Information provided section start

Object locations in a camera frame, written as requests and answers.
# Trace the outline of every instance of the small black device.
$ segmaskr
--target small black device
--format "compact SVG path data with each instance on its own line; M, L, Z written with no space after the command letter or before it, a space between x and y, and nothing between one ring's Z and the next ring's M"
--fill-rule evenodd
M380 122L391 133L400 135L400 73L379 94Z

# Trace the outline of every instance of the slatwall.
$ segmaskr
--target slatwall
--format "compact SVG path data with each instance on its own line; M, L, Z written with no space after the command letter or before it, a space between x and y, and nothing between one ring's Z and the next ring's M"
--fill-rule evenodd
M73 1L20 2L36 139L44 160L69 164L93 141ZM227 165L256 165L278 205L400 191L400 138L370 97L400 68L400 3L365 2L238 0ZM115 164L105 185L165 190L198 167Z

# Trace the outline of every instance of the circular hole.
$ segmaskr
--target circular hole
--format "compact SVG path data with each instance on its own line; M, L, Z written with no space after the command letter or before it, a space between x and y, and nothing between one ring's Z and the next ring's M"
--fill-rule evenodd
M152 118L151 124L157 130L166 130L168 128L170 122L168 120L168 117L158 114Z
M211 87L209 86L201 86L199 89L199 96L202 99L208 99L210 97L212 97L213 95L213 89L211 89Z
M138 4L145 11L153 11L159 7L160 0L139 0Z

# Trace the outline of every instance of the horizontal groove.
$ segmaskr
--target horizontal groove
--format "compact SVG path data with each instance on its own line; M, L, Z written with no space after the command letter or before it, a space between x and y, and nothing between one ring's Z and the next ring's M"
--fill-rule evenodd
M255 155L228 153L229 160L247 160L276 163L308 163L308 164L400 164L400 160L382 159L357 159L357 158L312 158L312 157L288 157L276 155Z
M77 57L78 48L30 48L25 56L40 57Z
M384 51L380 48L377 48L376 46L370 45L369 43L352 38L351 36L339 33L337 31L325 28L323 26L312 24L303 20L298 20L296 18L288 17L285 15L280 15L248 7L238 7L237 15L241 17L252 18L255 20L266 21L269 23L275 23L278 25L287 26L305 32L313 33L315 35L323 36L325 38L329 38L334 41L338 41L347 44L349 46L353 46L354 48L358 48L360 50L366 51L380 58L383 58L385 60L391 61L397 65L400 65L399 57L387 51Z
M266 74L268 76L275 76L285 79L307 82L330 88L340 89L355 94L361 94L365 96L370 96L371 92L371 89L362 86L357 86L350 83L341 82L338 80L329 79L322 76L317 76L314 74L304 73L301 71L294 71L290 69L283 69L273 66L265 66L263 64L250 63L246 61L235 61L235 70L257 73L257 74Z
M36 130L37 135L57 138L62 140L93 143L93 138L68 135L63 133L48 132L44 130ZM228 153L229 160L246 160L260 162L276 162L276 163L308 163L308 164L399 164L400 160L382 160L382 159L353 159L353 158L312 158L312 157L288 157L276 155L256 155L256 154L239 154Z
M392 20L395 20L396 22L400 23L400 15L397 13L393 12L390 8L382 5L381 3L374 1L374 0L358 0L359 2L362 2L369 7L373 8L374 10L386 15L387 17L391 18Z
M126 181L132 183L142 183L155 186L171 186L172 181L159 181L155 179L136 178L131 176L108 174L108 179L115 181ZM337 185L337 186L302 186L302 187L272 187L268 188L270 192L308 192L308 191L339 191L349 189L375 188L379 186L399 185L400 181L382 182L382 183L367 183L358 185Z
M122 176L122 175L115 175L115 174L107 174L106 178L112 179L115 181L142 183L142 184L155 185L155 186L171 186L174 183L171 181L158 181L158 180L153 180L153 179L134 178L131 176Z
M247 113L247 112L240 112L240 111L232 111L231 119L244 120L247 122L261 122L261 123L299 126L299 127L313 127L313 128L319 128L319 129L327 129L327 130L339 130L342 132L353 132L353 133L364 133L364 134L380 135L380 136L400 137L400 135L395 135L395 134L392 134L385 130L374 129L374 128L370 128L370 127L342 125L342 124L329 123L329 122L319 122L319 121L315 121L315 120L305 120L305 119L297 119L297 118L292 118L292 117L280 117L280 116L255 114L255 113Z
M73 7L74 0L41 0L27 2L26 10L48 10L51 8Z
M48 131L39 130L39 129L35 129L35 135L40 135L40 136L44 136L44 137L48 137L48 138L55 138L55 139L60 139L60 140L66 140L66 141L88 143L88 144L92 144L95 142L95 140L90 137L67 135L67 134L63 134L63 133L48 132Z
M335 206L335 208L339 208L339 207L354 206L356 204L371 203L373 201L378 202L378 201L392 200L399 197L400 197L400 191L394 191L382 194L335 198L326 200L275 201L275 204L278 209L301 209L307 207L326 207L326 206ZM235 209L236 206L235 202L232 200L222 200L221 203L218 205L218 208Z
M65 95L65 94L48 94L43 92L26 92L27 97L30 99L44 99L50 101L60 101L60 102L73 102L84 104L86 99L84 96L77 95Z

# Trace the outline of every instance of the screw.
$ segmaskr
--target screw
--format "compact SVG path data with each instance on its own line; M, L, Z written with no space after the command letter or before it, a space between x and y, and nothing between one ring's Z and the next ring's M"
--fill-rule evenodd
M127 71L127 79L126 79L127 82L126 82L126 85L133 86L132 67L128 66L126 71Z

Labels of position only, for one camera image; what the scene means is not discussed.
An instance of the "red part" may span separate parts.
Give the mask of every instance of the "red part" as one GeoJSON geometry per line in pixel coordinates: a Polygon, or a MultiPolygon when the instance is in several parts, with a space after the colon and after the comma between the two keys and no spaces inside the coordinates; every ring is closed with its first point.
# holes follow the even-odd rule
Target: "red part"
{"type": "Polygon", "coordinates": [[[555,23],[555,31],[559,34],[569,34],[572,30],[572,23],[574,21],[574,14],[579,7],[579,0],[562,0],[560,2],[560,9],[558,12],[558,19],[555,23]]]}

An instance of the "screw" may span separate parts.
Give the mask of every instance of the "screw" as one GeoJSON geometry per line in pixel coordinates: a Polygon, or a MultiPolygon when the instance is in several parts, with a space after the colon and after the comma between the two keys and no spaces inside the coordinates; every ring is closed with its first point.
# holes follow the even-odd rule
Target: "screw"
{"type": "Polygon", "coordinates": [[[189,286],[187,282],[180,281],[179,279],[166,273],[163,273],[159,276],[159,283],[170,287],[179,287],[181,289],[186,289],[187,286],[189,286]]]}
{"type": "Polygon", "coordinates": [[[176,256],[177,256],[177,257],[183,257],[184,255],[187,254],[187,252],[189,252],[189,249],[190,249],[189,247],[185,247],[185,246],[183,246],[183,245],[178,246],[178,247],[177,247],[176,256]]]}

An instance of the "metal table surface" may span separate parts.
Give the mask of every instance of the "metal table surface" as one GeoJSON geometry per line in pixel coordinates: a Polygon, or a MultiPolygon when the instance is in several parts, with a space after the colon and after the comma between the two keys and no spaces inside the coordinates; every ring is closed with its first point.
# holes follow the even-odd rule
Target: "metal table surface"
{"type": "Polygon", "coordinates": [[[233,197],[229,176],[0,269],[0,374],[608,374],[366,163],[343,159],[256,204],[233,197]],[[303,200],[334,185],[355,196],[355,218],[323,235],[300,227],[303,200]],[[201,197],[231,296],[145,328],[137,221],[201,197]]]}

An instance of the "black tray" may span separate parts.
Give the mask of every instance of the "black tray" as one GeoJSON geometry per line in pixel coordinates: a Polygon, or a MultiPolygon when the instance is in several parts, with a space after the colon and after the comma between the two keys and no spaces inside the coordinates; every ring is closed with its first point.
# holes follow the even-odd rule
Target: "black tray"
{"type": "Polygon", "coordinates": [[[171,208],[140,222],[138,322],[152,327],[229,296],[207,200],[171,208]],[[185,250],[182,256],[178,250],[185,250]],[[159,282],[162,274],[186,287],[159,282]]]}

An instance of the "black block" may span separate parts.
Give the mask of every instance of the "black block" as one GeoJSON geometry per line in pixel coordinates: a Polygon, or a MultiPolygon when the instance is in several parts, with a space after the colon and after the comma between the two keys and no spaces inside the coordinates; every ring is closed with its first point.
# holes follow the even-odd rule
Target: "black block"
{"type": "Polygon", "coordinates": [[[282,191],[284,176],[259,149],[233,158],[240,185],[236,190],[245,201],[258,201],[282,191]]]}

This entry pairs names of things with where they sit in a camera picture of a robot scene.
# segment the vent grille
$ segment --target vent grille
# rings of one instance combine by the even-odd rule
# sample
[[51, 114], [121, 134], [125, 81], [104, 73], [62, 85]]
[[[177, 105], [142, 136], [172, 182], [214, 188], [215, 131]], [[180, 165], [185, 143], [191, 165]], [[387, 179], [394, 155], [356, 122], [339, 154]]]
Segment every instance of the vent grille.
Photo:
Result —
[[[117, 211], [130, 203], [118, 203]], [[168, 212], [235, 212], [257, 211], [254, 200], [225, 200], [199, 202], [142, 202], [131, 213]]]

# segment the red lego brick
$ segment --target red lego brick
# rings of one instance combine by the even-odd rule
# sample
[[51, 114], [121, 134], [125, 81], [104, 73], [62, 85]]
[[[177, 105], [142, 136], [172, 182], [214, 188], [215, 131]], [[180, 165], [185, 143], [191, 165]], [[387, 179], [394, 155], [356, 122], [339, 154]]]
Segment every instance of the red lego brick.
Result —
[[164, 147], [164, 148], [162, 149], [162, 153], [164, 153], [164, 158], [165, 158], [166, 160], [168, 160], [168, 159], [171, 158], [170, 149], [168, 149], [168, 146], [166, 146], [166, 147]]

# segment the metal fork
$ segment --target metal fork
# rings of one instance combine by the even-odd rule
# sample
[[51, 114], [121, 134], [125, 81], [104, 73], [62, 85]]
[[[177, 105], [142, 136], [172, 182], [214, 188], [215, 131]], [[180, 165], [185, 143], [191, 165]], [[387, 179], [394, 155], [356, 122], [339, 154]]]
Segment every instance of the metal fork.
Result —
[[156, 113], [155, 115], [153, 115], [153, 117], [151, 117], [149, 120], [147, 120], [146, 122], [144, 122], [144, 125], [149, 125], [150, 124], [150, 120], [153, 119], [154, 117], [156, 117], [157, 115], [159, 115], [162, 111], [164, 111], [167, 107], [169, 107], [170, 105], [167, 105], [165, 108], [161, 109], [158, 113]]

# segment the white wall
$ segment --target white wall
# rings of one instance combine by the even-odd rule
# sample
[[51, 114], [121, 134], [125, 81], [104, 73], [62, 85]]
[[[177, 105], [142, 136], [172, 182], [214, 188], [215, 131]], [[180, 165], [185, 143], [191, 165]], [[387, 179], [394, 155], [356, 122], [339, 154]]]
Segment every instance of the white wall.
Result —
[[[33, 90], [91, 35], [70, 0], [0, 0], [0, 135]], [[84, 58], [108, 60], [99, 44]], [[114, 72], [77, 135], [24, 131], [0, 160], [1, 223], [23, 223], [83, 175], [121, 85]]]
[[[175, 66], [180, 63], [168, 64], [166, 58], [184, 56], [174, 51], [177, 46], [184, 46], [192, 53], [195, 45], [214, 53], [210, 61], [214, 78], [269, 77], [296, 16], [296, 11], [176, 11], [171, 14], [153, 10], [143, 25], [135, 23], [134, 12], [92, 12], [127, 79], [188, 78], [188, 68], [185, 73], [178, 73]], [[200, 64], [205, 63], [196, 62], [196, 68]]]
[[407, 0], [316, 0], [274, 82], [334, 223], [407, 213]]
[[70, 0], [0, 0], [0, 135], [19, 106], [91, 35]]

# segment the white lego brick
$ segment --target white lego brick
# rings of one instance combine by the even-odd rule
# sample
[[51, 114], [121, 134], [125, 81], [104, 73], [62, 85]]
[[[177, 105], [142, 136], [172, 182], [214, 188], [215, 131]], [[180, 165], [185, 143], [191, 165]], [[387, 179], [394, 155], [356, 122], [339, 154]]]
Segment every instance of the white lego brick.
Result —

Information provided section end

## Work order
Going through the entries above, report how many lines contain the word "small", with no other text.

## Answer
2